Q: Who do you see as your target audience for the book?
A: In my mind, the target audience is people who enjoy catfishing and want to dig deeper into catching more and bigger channel catfish. This book assumes that the readers already know the basics of channel cat fishing and are looking to take their skills to the next level.
People like catfish stories and photos and just like to learn a thing or two should also like this book.
Q: Is the book specific to the Red River or can it be applied to other bodies of water?
A: While most of the on the water research was compiled on the Red River it the information will apply to any river with channel catfish. A catfish is a catfish and a river is a river wherever you go. There are some adjustments that need to be made to make it effective in other areas but I tell everyone how to make those adjustments. As far as the patterning of fish it is pretty universal wherever you go.
Q: Talk a little bit about the writing process. Was it difficult to avoid getting bogged down in technicalities and jargon? How long did you spend working on the book?
A: I thought the research and writing were fun, until the editing part arrived. I have never claimed to be a writer and when I drafted the book it came out part research paper, part seminar. After working with the editor we softened it into more of a seminar format throughout.

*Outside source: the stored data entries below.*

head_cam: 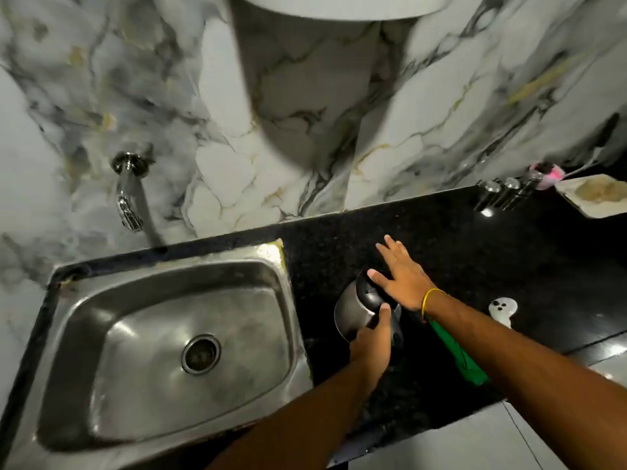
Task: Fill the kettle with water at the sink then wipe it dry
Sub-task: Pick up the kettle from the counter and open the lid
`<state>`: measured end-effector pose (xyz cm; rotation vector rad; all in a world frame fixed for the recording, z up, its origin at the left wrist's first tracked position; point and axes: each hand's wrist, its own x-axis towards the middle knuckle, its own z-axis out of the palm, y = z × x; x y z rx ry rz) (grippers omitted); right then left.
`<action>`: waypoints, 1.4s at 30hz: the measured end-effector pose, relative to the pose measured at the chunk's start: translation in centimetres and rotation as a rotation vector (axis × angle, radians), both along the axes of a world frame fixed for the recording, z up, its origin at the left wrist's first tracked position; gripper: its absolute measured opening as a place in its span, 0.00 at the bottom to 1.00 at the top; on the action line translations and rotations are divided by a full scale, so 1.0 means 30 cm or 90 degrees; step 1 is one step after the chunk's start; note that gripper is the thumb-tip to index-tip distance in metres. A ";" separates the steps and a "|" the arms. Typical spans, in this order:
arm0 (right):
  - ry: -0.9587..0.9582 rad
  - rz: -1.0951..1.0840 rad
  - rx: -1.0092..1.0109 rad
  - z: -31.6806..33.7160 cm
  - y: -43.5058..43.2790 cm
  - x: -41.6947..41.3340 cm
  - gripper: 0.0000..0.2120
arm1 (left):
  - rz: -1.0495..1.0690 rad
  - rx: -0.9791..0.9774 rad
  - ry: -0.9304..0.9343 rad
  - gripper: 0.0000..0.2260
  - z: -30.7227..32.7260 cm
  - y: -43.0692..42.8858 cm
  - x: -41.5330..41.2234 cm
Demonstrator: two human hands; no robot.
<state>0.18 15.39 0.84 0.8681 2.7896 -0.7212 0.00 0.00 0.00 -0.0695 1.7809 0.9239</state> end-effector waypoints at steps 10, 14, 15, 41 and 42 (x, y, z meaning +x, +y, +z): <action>0.107 -0.208 -0.297 -0.080 -0.021 0.004 0.24 | 0.197 0.006 -0.057 0.62 -0.252 0.170 -0.038; 0.131 -0.215 -0.298 -0.082 -0.037 0.019 0.24 | 0.171 0.012 -0.056 0.49 -0.073 0.073 -0.076; 0.136 -0.213 -0.295 -0.088 -0.039 0.022 0.24 | 0.161 0.014 -0.046 0.45 -0.038 0.049 -0.096; 0.349 -0.588 -0.757 -0.430 -0.227 -0.091 0.31 | -0.212 -0.140 0.280 0.45 -0.088 -0.066 -0.464; 0.350 -0.595 -0.758 -0.425 -0.234 -0.094 0.31 | -0.211 -0.139 0.255 0.42 -0.087 -0.066 -0.473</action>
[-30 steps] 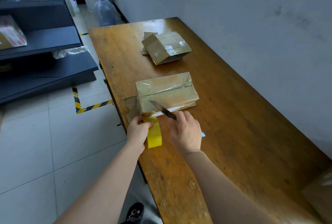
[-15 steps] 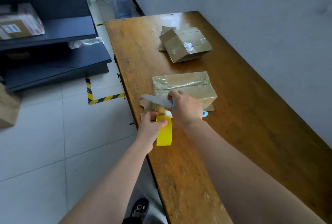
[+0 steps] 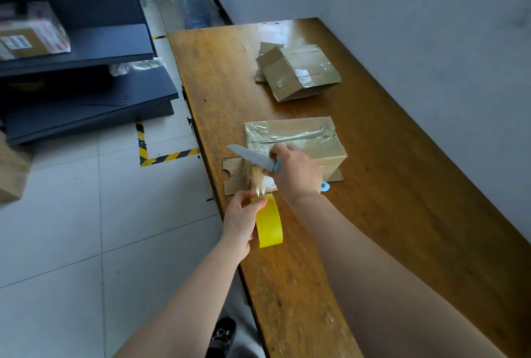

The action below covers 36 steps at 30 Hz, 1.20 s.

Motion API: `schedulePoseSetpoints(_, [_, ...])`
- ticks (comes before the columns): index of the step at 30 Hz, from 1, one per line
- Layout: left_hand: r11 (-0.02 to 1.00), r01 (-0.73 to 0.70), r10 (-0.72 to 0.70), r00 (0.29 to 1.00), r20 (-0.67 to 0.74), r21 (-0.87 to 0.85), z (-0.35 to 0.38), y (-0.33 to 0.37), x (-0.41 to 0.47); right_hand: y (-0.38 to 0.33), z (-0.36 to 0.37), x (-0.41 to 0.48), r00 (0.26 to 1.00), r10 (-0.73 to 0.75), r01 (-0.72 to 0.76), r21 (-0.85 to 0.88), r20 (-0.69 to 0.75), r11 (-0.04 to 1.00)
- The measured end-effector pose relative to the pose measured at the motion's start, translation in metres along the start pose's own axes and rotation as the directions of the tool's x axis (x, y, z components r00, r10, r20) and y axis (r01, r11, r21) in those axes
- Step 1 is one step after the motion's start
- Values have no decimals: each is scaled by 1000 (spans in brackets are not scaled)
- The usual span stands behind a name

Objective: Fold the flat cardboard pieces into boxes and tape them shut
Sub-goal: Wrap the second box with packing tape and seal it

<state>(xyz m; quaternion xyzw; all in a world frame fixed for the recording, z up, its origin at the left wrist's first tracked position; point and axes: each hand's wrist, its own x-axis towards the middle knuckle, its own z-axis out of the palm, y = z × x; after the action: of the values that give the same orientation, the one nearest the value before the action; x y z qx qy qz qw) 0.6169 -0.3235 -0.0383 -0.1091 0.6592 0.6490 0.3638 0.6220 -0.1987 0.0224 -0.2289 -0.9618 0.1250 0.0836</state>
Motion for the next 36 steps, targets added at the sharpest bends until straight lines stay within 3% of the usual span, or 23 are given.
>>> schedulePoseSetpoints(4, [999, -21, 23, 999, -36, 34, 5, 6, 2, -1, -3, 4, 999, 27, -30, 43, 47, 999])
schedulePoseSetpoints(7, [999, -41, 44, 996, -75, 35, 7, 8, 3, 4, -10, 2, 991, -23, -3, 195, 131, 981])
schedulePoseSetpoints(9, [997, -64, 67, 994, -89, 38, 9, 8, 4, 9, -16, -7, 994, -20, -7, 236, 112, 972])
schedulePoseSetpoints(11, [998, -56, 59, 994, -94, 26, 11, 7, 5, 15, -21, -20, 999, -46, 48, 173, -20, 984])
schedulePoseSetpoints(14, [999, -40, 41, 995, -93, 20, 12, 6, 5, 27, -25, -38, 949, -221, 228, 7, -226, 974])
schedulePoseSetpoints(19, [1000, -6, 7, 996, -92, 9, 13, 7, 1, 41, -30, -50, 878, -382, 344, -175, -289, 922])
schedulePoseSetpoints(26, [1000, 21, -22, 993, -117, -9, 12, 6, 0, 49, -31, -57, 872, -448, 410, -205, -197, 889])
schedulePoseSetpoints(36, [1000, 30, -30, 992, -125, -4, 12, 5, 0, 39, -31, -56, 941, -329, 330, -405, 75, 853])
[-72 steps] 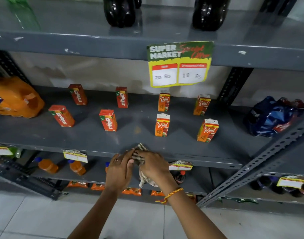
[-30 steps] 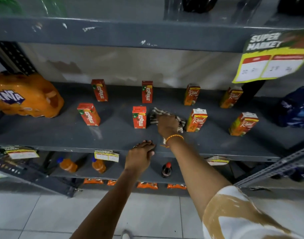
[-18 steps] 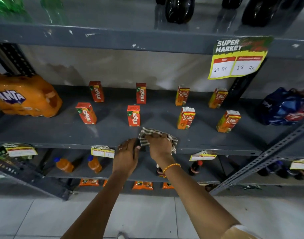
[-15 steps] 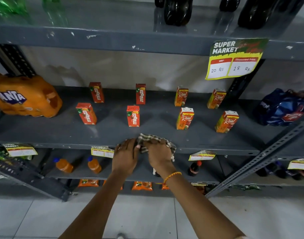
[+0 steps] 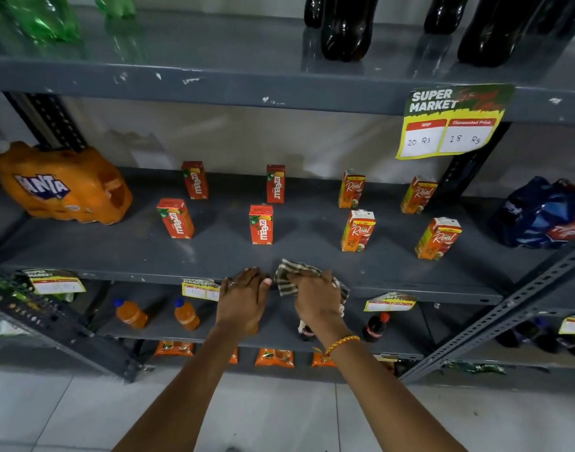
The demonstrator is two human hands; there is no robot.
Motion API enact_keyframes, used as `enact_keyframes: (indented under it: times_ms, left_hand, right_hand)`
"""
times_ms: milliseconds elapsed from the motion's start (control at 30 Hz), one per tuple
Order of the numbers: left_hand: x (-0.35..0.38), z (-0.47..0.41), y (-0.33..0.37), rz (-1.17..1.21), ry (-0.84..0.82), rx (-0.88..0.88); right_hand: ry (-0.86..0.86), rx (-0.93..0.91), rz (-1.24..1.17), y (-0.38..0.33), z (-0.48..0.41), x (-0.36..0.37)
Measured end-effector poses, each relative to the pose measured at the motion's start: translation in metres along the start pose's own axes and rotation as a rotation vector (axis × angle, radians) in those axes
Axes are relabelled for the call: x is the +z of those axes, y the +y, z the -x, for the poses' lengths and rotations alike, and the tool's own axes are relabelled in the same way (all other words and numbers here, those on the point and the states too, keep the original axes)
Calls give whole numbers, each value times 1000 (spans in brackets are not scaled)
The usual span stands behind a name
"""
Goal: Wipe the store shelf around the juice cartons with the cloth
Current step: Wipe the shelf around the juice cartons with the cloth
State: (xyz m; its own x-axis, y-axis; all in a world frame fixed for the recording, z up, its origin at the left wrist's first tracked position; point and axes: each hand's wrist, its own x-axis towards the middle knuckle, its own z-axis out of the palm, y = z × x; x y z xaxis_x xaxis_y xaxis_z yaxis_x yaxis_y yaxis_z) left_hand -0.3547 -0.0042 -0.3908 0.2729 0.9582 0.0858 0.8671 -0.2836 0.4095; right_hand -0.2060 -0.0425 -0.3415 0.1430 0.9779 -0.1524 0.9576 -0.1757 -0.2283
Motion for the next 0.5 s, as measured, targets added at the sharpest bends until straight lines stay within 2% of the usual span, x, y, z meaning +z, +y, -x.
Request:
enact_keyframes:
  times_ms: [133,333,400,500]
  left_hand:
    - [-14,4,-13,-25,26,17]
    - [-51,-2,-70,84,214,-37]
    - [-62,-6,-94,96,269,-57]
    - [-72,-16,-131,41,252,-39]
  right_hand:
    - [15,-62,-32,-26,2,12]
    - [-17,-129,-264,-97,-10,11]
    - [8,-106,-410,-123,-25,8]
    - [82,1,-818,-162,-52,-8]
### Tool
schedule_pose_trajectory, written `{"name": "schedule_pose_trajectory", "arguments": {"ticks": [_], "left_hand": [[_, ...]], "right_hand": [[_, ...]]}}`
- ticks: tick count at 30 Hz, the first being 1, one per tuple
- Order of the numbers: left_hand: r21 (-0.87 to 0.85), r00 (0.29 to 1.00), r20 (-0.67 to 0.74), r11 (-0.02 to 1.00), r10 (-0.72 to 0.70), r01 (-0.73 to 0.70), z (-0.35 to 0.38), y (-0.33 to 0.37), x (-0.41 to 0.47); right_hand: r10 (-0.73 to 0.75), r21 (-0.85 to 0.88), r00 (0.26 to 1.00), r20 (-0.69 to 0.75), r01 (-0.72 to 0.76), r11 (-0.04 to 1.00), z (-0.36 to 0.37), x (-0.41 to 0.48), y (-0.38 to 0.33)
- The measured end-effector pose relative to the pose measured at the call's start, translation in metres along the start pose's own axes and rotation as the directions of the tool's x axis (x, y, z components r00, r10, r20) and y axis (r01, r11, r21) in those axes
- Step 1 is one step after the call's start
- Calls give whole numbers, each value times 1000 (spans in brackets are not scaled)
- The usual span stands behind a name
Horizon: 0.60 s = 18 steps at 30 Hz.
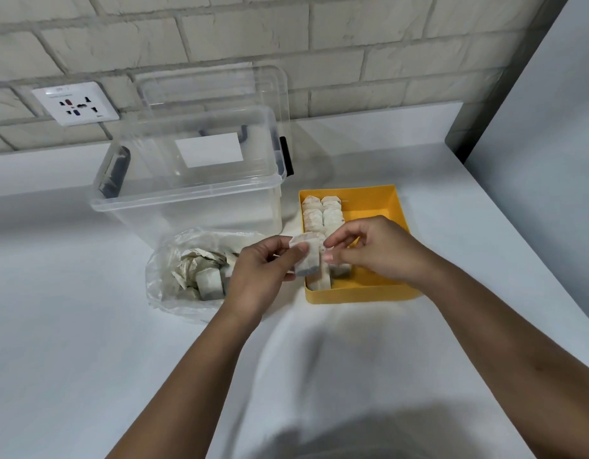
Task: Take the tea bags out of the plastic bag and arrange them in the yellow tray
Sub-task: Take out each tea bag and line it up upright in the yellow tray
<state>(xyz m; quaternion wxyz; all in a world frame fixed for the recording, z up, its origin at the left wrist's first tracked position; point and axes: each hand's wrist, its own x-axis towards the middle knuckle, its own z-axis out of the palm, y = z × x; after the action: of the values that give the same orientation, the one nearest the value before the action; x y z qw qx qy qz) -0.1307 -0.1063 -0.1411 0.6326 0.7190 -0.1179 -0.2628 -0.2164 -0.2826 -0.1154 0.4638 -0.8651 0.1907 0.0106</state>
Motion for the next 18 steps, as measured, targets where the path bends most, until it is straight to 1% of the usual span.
{"name": "schedule_pose_trajectory", "arguments": {"ticks": [4, 6, 9, 11, 14, 16, 18], "left_hand": [[-28, 997, 64, 999, 33, -31, 14, 10, -3], [-2, 996, 67, 998, 66, -66, 15, 13, -2], [50, 995, 17, 993, 103, -104, 6, 15, -1], [58, 993, -17, 992, 118, -116, -4, 15, 0], [79, 991, -71, 991, 110, -104, -18, 11, -1], [78, 990, -104, 993, 91, -83, -26, 6, -2], [66, 989, -131, 996, 65, -57, -32, 1, -2]], "right_hand": [[1, 95, 1000, -15, 0, 995, 2, 0, -4], [-21, 91, 999, -32, 24, 996, -2, 0, -3], [-37, -26, 992, -123, 34, 999, -13, 0, 2], [4, -112, 989, -147, -21, 994, -19, 2, 12], [129, -232, 989, -68, -142, 962, -17, 7, 31], [185, -279, 983, -20, -183, 943, -9, 11, 40], [213, -291, 977, -10, -207, 934, 1, 14, 46]]}}
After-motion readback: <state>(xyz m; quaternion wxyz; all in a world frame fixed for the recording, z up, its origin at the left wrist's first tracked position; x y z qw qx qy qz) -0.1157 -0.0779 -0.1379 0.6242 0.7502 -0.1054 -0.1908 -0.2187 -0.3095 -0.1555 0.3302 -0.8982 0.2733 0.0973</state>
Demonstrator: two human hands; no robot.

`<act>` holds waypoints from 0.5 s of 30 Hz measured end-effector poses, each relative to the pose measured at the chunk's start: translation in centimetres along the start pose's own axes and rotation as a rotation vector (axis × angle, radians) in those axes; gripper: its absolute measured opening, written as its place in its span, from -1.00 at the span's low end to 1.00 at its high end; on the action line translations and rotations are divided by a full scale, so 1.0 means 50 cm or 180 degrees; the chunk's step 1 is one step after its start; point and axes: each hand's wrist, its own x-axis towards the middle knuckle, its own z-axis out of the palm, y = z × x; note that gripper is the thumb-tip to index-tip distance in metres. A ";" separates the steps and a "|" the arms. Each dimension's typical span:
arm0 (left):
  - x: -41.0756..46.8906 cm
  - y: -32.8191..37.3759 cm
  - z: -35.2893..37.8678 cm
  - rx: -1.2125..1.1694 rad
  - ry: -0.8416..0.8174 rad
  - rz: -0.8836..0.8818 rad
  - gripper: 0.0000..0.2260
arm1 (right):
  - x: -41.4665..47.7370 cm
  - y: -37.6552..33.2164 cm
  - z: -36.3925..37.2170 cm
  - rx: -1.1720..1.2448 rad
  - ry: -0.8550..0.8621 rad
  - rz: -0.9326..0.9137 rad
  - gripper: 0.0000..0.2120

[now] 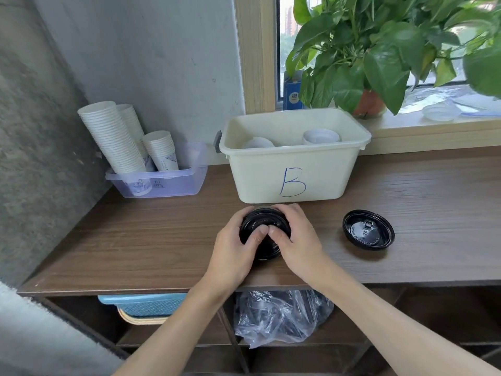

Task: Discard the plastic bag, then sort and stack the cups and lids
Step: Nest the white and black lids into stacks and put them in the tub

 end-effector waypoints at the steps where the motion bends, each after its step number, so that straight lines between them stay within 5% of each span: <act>1: -0.001 0.000 0.001 -0.0009 0.0042 -0.0020 -0.73 | 0.000 0.001 0.001 -0.0012 -0.0025 0.0021 -0.67; 7: -0.009 0.006 0.001 -0.0067 0.0443 -0.0033 -0.90 | -0.003 -0.003 0.000 0.0160 -0.0493 0.0144 -0.65; 15: -0.007 -0.005 -0.003 0.0052 0.0301 0.0350 -0.83 | -0.003 0.000 -0.001 0.0028 -0.0425 0.0042 -0.77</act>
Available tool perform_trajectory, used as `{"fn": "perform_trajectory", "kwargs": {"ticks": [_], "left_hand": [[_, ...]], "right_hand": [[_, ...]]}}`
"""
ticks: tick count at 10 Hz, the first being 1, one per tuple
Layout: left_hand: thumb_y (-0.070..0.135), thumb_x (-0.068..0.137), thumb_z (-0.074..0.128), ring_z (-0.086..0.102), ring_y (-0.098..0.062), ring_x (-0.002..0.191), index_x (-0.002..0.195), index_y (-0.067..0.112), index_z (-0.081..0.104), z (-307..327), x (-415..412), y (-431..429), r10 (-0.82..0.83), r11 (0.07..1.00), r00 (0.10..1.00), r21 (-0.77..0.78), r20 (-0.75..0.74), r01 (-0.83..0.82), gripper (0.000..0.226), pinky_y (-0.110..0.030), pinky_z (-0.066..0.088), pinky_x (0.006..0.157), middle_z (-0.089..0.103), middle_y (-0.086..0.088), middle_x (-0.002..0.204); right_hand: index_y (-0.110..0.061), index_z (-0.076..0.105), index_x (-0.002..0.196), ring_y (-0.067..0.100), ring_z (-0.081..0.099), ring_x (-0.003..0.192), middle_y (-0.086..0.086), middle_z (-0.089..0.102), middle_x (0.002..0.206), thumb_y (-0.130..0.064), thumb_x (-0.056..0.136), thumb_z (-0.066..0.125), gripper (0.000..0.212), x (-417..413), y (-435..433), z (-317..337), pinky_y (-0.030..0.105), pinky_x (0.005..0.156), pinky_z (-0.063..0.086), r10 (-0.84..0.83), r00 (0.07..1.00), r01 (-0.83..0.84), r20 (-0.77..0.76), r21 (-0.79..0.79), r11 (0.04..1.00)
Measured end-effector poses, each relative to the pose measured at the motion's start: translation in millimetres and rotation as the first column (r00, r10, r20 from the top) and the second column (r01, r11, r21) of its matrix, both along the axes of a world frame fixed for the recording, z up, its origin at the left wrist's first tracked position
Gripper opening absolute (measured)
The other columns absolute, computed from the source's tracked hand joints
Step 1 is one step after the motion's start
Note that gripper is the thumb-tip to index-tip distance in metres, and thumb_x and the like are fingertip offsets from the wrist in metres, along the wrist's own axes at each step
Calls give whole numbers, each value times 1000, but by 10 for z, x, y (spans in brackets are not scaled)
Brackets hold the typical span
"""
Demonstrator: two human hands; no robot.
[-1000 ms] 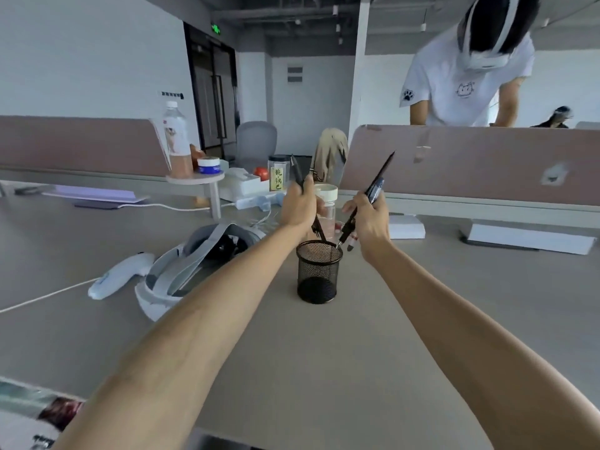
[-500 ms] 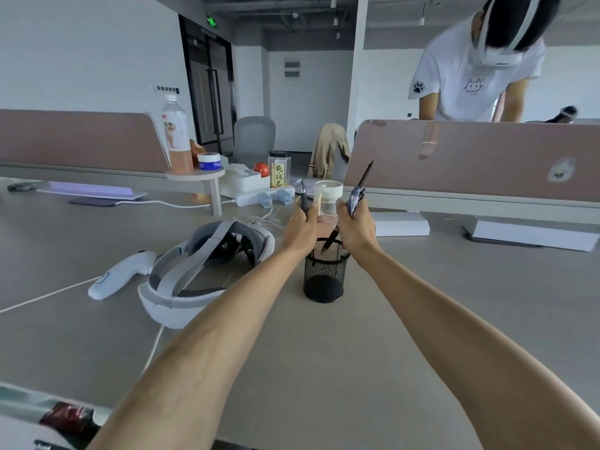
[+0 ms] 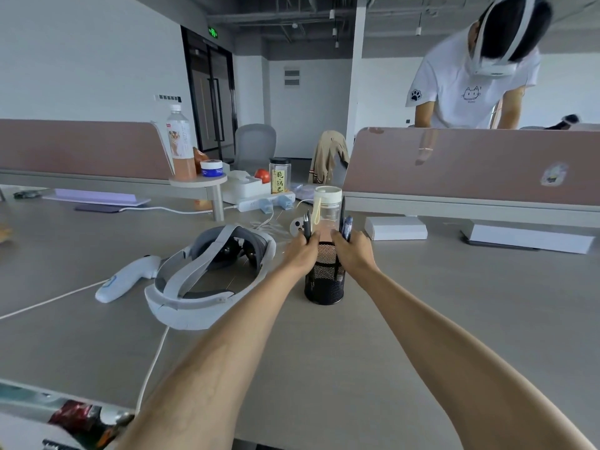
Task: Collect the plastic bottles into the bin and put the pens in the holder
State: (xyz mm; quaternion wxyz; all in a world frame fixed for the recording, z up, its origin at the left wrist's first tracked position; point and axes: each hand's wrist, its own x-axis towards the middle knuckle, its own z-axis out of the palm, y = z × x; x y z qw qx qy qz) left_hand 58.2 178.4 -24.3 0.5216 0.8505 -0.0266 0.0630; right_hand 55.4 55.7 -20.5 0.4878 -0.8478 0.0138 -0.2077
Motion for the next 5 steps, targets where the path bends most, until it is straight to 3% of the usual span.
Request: {"fn": "perform_trajectory", "kwargs": {"ticks": [2,3,4,5], "left_hand": [[45,99,34,45,-32,128,137,11,40,-13,-22,-17,3,1000,1000,31,-31,-2,51,-35,33,92,47,-14,142],[45,100,31,44,-30,129,138,14,37,9,-72,-4,-19,999,999,30,-41,20,50,-36,34,95,43,-13,146],[48,100,26,47,-24,117,135,14,40,-6,-120,30,-47,997,998,58,-42,49,51,-34,34,90,47,-11,142],[47,101,22,47,-24,120,134,11,41,26,-230,70,-12,997,1000,81,-12,13,53,-32,31,87,48,-12,139]], "right_hand": [[-20,50,65,20,50,66,-1,53,65,-31,93,53,30,-57,-69,13,29,54,36,93,986,-91,-136,24,996],[-18,54,81,18,53,73,1,59,79,-37,94,52,23,-119,-80,56,29,59,38,115,984,-115,-134,10,993],[-16,59,110,20,57,87,6,63,99,-49,97,43,39,-207,-114,46,30,66,41,147,975,-141,-168,46,989],[-16,56,119,20,56,94,3,60,104,-51,99,35,45,-319,-156,68,30,72,44,139,981,-124,-135,110,986]]}}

The research used in this book started in 2010 with some statistics dating back to 2007. The research itself is still ongoing, in fact I added some pattern info I collected in early August of 2013 (just a few weeks ago) right before sending to press.
I started writing the book in September 2012 and the book went to press August 28, 2013.
Q: Any advice for others who might be thinking about wading into the self-publishing game?
A: Self-publishing is an interesting endeavor. One thing I have found is that you have to do your homework on services offered to make sure you are getting the most for your money.
Set goals for yourself as far as completion dates. It is really easy to get tired of working on the project and forget about it. Self-publishing has nobody to come down on you for deadlines; you have to set and follow that yourself. In my case I had to set a release date early and make sure people in the catfishing industry knew about it so I would keep the motivation to plow ahead and complete it. I was able to release three weeks ahead of schedule.
Marketing, marketing, marketing! I am just in the beginning stages of this step now. Self-published work doesn't come with a marketing department for you so get ready to sell. Big book buyers don't want self-published or print on-demand works so you have to do the leg work yourself.
Q: How's the response been so far?
A: The response to the book has been fantastic. Now wait to see how that converts to sales.
Q: Anything else about the book you'd like to add?
A: This book is something that I believe the catfish world as whole was ready for. I hope it helps people better understand channel catfish and their local rivers then put the knowledge to work to catch fish more consistently.
About the book
Title: "Cracking the Channel Catfish Code."
Author: Brad Durick; 162 pages.
Available at: Online at www.catfishcode.com, Scheels in Grand Forks, Fergus Books and
Media in Grand Forks, and online at Amazon.com and bottomdwellerstackle.com.